_TASK DESCRIPTION_
An exact copy of the entries, with every picture omitted, is what is needed here.

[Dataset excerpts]
******************************
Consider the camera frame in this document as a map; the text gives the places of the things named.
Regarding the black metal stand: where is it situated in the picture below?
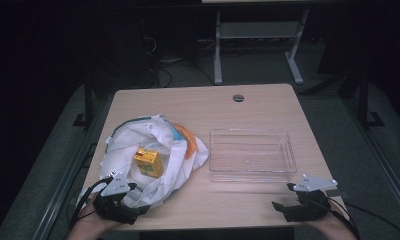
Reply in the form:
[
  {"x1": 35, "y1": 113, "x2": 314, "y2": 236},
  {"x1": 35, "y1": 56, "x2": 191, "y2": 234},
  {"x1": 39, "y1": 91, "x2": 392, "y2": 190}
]
[
  {"x1": 72, "y1": 71, "x2": 96, "y2": 130},
  {"x1": 353, "y1": 68, "x2": 386, "y2": 130}
]

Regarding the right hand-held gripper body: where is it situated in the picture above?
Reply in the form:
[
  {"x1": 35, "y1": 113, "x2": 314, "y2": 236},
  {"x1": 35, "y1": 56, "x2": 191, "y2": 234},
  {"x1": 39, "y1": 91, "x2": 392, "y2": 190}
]
[{"x1": 283, "y1": 173, "x2": 339, "y2": 223}]

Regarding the clear plastic box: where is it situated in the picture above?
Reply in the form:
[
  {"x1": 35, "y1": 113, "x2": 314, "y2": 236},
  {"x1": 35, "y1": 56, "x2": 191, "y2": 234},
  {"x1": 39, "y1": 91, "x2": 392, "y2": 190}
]
[{"x1": 208, "y1": 127, "x2": 298, "y2": 184}]

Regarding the person's right hand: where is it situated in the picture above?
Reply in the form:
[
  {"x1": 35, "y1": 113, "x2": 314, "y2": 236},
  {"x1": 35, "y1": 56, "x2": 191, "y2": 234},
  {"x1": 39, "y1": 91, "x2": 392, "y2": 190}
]
[{"x1": 307, "y1": 199, "x2": 350, "y2": 233}]

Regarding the yellow juice carton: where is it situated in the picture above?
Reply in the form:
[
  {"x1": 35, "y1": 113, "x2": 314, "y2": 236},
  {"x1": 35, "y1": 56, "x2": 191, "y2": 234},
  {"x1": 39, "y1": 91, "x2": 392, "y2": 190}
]
[{"x1": 133, "y1": 147, "x2": 165, "y2": 179}]

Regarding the tangle of background cables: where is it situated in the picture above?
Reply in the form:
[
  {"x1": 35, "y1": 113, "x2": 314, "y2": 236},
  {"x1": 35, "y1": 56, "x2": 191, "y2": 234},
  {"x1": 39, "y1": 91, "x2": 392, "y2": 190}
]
******************************
_EXERCISE OUTPUT_
Consider the camera frame in this document as a map; the text gives the places of the things named.
Regarding the black metal stand: where is it situated in the picture below?
Reply in the form:
[
  {"x1": 35, "y1": 113, "x2": 314, "y2": 236},
  {"x1": 35, "y1": 56, "x2": 191, "y2": 234},
  {"x1": 39, "y1": 91, "x2": 392, "y2": 190}
]
[
  {"x1": 72, "y1": 71, "x2": 96, "y2": 130},
  {"x1": 353, "y1": 68, "x2": 386, "y2": 130}
]

Regarding the right hand-held gripper body: where is it situated in the picture above?
Reply in the form:
[
  {"x1": 35, "y1": 113, "x2": 314, "y2": 236},
  {"x1": 35, "y1": 56, "x2": 191, "y2": 234},
  {"x1": 39, "y1": 91, "x2": 392, "y2": 190}
]
[{"x1": 283, "y1": 173, "x2": 339, "y2": 223}]

Regarding the clear plastic box: where is it situated in the picture above?
Reply in the form:
[
  {"x1": 35, "y1": 113, "x2": 314, "y2": 236},
  {"x1": 35, "y1": 56, "x2": 191, "y2": 234},
  {"x1": 39, "y1": 91, "x2": 392, "y2": 190}
]
[{"x1": 208, "y1": 127, "x2": 298, "y2": 184}]

Regarding the person's right hand: where is it situated in the picture above?
Reply in the form:
[
  {"x1": 35, "y1": 113, "x2": 314, "y2": 236},
  {"x1": 35, "y1": 56, "x2": 191, "y2": 234},
  {"x1": 39, "y1": 91, "x2": 392, "y2": 190}
]
[{"x1": 307, "y1": 199, "x2": 350, "y2": 233}]

Regarding the yellow juice carton: where is it situated in the picture above?
Reply in the form:
[
  {"x1": 35, "y1": 113, "x2": 314, "y2": 236},
  {"x1": 35, "y1": 56, "x2": 191, "y2": 234},
  {"x1": 39, "y1": 91, "x2": 392, "y2": 190}
]
[{"x1": 133, "y1": 147, "x2": 165, "y2": 179}]

Regarding the tangle of background cables: where is it situated in the picture above?
Reply in the form:
[
  {"x1": 35, "y1": 113, "x2": 314, "y2": 236},
  {"x1": 35, "y1": 56, "x2": 191, "y2": 234},
  {"x1": 39, "y1": 91, "x2": 392, "y2": 190}
]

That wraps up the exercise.